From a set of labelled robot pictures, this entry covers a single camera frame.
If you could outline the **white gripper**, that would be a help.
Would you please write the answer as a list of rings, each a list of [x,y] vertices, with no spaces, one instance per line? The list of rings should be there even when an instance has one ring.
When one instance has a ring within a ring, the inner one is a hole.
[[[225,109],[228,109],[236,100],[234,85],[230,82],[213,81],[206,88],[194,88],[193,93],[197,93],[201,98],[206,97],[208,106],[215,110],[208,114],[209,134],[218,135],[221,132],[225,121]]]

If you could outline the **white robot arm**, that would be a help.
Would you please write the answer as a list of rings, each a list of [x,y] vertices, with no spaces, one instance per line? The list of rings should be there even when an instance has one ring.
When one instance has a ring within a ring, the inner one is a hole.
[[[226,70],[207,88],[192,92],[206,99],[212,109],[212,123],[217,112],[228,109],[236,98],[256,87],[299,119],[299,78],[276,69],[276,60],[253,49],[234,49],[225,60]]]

::::::

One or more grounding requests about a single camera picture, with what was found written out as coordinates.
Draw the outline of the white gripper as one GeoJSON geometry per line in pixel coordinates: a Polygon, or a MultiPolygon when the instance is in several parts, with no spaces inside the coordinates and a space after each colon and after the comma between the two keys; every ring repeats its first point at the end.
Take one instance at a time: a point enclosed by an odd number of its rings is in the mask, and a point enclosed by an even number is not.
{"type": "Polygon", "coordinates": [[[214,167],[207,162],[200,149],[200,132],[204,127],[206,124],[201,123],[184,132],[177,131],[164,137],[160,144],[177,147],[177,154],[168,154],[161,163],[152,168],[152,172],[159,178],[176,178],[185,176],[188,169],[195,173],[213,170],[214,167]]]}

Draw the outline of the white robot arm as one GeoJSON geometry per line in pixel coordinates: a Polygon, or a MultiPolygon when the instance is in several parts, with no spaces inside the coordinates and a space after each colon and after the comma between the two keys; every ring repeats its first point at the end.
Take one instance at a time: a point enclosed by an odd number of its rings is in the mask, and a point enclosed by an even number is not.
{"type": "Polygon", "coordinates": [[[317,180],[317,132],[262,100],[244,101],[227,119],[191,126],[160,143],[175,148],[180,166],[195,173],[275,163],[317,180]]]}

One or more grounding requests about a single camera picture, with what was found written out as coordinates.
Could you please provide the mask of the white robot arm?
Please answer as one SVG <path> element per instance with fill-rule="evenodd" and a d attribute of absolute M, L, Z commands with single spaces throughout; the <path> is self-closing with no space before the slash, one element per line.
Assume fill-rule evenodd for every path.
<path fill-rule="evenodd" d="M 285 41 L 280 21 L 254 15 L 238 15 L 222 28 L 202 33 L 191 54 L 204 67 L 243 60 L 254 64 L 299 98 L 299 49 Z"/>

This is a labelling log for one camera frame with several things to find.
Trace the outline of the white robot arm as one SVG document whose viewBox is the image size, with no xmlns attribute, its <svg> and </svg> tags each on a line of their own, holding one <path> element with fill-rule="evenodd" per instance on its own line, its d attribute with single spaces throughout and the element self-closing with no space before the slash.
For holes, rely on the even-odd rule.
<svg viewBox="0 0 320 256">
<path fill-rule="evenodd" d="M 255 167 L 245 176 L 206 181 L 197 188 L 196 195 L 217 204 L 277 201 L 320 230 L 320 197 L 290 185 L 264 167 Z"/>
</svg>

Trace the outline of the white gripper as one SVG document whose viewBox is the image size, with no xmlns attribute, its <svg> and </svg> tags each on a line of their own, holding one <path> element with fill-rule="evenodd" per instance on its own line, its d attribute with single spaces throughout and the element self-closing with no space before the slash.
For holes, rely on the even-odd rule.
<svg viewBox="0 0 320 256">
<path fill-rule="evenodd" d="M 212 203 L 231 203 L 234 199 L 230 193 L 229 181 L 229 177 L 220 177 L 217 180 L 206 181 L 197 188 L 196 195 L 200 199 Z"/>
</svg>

::::::

Among the lines above, find the one with "Draw the outline of the white robot" and the one with "Could you please". Quote both and everything between them, exactly.

Draw the outline of the white robot arm as one GeoJSON geometry per line in pixel coordinates: a Polygon, or a MultiPolygon when the instance is in several parts, with no spaces inside the coordinates and a space after each colon and after the comma between the two keys; every ring repeats its first point at the end.
Take one instance at a time: a point enclosed by an odd number of its rings is in the mask, and a point enclosed by an even number is not.
{"type": "Polygon", "coordinates": [[[317,180],[317,132],[262,100],[244,101],[227,119],[191,126],[160,143],[175,148],[180,166],[195,173],[275,163],[317,180]]]}

One or more grounding requests about a single camera picture, with what was found written out as coordinates.
Could you please provide the mask of the white robot arm?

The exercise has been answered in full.